» AIM OF THE EXERCISE:
What lines of the data below include the word "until"? Report them by copying each.

» MATERIAL PROVIDED:
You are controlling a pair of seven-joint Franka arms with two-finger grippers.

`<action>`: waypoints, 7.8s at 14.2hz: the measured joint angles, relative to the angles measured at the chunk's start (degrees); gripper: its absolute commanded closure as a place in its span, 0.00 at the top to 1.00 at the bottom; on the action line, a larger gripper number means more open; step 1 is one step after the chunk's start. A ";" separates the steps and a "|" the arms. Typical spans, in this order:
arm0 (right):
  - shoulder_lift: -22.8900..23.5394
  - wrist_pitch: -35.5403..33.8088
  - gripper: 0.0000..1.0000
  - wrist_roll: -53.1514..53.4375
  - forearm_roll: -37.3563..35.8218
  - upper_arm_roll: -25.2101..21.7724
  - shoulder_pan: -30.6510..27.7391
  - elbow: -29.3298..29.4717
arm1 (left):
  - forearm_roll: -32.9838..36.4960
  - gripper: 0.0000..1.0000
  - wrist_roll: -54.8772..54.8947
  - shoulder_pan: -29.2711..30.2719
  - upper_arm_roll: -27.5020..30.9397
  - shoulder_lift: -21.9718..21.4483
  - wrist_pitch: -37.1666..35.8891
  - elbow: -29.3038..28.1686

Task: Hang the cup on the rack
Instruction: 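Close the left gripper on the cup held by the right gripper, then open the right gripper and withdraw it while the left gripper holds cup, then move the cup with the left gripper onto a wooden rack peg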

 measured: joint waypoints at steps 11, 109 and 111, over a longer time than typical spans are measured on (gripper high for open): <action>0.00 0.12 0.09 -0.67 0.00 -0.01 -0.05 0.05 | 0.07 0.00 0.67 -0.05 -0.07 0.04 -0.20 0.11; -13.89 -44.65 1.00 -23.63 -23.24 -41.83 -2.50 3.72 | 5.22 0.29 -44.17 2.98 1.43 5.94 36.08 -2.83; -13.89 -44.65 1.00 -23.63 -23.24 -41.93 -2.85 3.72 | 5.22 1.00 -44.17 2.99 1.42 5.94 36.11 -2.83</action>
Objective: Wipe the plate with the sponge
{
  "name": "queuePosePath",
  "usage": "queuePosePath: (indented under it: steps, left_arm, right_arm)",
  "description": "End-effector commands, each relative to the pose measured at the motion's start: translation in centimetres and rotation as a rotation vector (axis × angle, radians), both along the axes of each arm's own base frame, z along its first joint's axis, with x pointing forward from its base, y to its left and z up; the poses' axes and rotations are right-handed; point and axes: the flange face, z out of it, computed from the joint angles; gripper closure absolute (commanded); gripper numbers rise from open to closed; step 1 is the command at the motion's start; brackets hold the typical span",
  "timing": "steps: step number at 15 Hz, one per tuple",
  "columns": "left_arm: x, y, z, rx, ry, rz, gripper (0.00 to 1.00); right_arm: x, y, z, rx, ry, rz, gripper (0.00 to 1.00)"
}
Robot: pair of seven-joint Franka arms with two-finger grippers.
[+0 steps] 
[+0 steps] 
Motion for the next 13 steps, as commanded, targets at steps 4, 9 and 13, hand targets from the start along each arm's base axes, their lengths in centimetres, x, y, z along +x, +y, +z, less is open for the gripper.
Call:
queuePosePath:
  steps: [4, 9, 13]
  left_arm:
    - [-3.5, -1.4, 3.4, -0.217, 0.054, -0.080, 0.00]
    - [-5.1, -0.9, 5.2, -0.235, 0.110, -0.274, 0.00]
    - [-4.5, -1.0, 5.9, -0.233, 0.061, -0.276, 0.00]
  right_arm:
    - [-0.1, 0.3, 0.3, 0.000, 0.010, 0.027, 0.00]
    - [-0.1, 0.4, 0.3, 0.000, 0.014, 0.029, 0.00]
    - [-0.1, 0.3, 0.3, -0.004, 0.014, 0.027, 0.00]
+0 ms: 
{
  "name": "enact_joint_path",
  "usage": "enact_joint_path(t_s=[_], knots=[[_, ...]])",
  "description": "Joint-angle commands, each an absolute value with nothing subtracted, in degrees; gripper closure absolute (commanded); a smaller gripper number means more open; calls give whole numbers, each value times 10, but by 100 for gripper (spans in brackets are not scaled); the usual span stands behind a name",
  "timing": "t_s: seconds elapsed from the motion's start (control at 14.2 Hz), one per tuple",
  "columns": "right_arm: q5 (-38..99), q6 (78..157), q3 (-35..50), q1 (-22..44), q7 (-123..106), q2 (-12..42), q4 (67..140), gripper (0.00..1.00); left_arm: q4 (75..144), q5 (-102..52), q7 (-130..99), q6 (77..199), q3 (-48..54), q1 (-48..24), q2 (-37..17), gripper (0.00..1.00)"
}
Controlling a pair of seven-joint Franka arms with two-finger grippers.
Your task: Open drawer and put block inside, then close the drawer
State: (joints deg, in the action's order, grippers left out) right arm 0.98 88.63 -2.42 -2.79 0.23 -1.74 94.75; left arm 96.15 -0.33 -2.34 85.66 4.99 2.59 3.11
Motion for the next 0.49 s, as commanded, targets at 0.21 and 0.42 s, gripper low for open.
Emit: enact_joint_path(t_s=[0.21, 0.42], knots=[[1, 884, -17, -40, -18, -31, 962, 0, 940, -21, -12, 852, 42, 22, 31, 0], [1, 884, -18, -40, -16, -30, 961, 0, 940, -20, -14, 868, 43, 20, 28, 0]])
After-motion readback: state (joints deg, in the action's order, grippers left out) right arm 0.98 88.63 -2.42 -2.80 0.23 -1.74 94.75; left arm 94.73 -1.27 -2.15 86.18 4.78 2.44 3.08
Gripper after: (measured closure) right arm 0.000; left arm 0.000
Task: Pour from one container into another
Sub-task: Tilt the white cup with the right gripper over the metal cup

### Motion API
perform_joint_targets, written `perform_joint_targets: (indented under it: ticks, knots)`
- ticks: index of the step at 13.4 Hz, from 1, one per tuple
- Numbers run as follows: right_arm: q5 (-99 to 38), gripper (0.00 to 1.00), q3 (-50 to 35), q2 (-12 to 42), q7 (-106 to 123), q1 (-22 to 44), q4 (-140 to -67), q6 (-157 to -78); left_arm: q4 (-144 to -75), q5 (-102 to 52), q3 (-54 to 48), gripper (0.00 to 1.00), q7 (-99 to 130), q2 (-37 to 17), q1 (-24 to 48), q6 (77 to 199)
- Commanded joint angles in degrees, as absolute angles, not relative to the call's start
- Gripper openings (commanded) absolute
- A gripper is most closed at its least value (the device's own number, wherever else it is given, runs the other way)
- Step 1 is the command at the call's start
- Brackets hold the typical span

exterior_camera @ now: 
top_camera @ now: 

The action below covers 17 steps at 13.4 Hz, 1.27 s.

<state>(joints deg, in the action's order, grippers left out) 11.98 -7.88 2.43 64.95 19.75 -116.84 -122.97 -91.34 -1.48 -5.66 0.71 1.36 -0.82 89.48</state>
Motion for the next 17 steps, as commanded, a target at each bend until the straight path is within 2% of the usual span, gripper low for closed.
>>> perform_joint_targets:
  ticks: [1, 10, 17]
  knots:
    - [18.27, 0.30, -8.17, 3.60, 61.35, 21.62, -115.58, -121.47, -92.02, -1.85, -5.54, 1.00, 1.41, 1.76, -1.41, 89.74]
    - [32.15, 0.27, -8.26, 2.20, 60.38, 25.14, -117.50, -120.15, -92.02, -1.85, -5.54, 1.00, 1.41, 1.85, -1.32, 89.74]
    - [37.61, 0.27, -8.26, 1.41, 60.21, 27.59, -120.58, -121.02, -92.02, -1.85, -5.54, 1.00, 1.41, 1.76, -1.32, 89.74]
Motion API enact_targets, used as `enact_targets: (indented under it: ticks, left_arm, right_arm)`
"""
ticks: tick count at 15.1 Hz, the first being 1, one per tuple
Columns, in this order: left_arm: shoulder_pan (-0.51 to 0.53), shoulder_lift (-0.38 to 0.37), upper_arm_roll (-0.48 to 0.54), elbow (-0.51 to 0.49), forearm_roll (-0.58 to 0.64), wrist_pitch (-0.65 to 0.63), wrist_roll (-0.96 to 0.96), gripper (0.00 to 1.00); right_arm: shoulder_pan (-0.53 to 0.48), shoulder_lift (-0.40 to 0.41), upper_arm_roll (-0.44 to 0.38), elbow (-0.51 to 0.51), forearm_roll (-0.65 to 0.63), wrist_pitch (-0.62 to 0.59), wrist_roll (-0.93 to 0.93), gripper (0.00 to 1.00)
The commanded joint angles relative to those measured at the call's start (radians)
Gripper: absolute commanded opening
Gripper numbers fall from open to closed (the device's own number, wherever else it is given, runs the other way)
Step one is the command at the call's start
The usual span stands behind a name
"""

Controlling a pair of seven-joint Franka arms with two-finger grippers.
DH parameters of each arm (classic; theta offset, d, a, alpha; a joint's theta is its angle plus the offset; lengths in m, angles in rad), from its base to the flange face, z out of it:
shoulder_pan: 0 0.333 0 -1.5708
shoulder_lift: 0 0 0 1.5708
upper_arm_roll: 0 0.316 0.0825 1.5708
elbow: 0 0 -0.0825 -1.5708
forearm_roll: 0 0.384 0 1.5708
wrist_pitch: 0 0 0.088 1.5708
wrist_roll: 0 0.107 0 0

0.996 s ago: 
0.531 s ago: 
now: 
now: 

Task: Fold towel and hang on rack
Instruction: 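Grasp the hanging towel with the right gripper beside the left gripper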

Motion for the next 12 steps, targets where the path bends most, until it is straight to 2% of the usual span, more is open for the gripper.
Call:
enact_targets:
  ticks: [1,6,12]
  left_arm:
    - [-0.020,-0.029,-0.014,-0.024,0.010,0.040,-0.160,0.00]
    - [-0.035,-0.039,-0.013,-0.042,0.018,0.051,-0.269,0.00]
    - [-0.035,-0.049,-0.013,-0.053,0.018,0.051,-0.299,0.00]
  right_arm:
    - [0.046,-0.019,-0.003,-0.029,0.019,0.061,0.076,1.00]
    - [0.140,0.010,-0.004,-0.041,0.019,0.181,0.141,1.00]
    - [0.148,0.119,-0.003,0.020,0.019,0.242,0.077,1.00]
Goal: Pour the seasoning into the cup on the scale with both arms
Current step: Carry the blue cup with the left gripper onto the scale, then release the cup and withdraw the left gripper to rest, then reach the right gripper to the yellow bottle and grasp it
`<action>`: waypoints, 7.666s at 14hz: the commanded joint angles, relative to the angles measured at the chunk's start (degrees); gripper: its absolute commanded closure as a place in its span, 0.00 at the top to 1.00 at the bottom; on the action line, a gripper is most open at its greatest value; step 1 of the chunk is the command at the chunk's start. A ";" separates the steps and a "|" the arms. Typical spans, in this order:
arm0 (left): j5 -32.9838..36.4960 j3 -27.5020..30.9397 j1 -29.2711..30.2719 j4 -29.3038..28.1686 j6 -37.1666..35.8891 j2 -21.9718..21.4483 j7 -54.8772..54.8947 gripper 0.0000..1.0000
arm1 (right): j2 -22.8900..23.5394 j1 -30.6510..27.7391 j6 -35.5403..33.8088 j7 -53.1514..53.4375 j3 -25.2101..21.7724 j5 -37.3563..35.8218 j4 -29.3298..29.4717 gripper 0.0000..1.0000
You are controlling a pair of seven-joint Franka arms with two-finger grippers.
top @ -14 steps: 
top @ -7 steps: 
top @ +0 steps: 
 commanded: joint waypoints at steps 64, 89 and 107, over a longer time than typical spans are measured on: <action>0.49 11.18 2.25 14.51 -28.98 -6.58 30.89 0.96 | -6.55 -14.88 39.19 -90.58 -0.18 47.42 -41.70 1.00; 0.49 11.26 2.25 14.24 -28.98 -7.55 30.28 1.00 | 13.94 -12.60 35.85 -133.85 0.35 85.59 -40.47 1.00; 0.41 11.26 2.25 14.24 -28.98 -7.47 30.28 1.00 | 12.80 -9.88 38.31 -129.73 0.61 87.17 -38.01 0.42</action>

» SOLUTION:
Motion for the next 17 steps, as commanded, a target at each bend until the straight path is within 2% of the usual span, gripper low for closed.
Motion for the next 12 steps, targets where the path bends most, until it is straight to 2% of the usual span, more is open for the gripper.

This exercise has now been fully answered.